[Date Prev][Date Next][Thread Prev][Thread Next][Date Index][Thread Index]

[idn] RE: Normalisation and ASCII fallbacks






> -----Original Message----- 
> From: Dan Oscarsson [mailto:Dan.Oscarsson@trab.se] 
> Sent: Tuesday, February 15, 2000 11:53 AM 
> To: idn@ops.ietf.org; keka@im.se 
> Subject: Normalisation and ASCII fallbacks 
> 
> 
> Kent wrote: 
> >I suggest ignoring UTR 21.  Just downcase according to the 'default' 
> >(non-normative) in the main property table for Unicode 3.0. 
>  > 
> >Correction:  Normalisation has to be done (in principle) 
> AFTER a case change 
> >of any form, 
> >otherwise the result migth not be in any one of the defined 
> normal forms. 
> >(I can supply 
> >a detailed argument if you like.) 
> 
> Yes, please. 

Concerning normalisation forms C and KC: 

Some examples will demonstrate this (look at the "SpecialCasing.txt" file 
that is part of the "Unicode character database"): 

normalise(C, <J><combining caron above>) = <J><combining caron above> # nf C

tolower(<J><combining caron above> = <j><combining caron above> # non-norm. 
normalise(C, <j><combining caron above>) = <j with caron above> # nf C 

normalise(C, <sharp s><combining caron above>) = <sharp s><combining caron
above> 
toupper(<sharp s><combining caron above> = <S><S><combining caron above> 
normalise(C, <S><S><combining caron above>) = <S><S with caron above> 

normalise(C, <J><combining caron above>) = <J><combining caron above> 
utr21(<J><combining caron above> = <j><combining caron above> 
normalise(C, <j><combining caron above>) = <j with caron above> 

And so on for several other instances. 

> 
> I used UTR 21 because I thought it was more correct, but from what you 
> say maybe it is best to go the simplest way for many programmers. It 
> might also be best with simple rules. 

Though UTR 21 went from "proposed draft" to "draft" just a few days 
ago, I think it's fundamentally flawed, and will suggest improvements. 
(Along the lines I have suggested on this list.) 
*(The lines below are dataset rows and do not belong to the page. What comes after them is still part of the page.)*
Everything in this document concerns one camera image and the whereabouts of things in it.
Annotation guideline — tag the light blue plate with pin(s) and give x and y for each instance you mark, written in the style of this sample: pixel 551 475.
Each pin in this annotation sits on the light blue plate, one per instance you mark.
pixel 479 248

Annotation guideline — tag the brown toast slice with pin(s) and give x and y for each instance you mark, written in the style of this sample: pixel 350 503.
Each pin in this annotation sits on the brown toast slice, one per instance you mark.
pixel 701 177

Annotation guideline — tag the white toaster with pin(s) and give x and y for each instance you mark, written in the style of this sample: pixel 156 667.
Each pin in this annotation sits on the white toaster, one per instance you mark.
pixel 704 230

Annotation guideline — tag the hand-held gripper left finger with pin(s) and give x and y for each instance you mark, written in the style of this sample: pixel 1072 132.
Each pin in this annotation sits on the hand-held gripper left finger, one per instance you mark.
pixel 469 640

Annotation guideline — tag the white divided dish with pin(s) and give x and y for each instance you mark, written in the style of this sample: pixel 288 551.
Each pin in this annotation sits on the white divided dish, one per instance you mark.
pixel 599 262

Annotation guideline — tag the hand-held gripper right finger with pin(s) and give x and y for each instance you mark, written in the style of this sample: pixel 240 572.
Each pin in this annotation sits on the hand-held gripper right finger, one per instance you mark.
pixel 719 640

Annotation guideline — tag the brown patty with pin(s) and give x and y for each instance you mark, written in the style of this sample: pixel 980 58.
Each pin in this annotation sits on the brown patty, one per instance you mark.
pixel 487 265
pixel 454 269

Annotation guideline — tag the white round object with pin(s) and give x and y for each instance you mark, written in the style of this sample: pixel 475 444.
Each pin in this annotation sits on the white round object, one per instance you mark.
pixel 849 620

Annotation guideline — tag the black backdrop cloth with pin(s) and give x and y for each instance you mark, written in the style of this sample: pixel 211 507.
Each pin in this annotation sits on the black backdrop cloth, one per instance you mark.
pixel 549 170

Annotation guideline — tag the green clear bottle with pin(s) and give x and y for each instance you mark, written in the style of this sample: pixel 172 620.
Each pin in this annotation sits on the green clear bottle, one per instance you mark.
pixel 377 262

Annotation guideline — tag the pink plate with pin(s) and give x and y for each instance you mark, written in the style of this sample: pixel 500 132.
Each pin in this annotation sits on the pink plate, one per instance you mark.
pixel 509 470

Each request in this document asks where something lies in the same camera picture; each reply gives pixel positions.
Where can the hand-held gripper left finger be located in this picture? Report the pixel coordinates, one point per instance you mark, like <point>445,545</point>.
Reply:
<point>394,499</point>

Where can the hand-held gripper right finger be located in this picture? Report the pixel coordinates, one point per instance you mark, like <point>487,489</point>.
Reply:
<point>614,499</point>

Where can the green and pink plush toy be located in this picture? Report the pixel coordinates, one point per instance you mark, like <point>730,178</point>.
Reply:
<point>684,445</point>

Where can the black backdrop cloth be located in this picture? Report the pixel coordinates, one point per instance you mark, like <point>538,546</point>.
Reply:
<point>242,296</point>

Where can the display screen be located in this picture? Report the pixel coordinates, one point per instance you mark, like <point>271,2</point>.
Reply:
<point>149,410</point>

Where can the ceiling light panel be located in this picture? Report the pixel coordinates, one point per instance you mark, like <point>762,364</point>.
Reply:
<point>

> To do case folding to lower case, just use the main property table 
> for Unicode 3.0. This has one to one mapping only which is 
> very nice as it simplifies data handling. 
> 
> 
> In DNS international text will be used both in domain names and in 
> text data in record (like in the TXT or HINFO record). 
> The simplest way would be to say: user normalisation form C 
> everywhere. 
> This way everything is the same in all places and you have 
> not to worry 
> about differnt forms att different places. 

I think it is sufficient to normalise for comparison purposes only. 
Text that will not take part in any lookup need not be normalised 
at all, or if it is, normalisation form C should be used, NOT form 
KC for that. 

But for the lookup not to be too slow, the down-cased and normalised 
version of the names should be stored.  I would hope storing that 
belongs to the internal workings of a DNS implementation, not 
manifest in the protocol.  Is that so? 



> The next matter is doing a lookup in DNS. Here it would be 
> nice to match 
> names as a human will want it, ignoring cosmetic differenses. 
> To just say: use case folding to lower case of the form C 
> data and then 
> compare, would be the simplest. But might make a lot of names 
> for many humans being the same, compare as different. 

I'm not sure I follow your reasoning here.  My reasoning is, 
as it has been, that if case does not matter (everyone seems 
to want case insensitive, right?), compatibility variation 
should not matter either.  This is not to say that case 
or compatibility variants are immaterial in general, just 
that they would (and should) be in the case of IDNs. 

> I removed form KC from my draft because Harald Alvestrand said it was 
> difficult. But maybe that is wrong? 
> Can you convert from from C to form KC without going over a 
> decomposing step? 

No, except when you can detect that the string is already in form KC. 
Note that: 

D: (nominally) decompose recursively according to canonical 
   decompositions and then reorder combining marks to canonical order 

C: (nominally) D followed by (slightly complicated) canonical composition 

KD: (nominally) decompose recursively according to canonical AND 
    compatibility decompositions and then reorder combining marks 
    to canonical order 

KC: (nominally) KD followed by (slightly complicated) canonical composition 

D and KD are very similar in (nominal) complexity.  So are C and KC. 
Of course one need not actually decompose, and recompose, for strings 
that are already in the target normal form. 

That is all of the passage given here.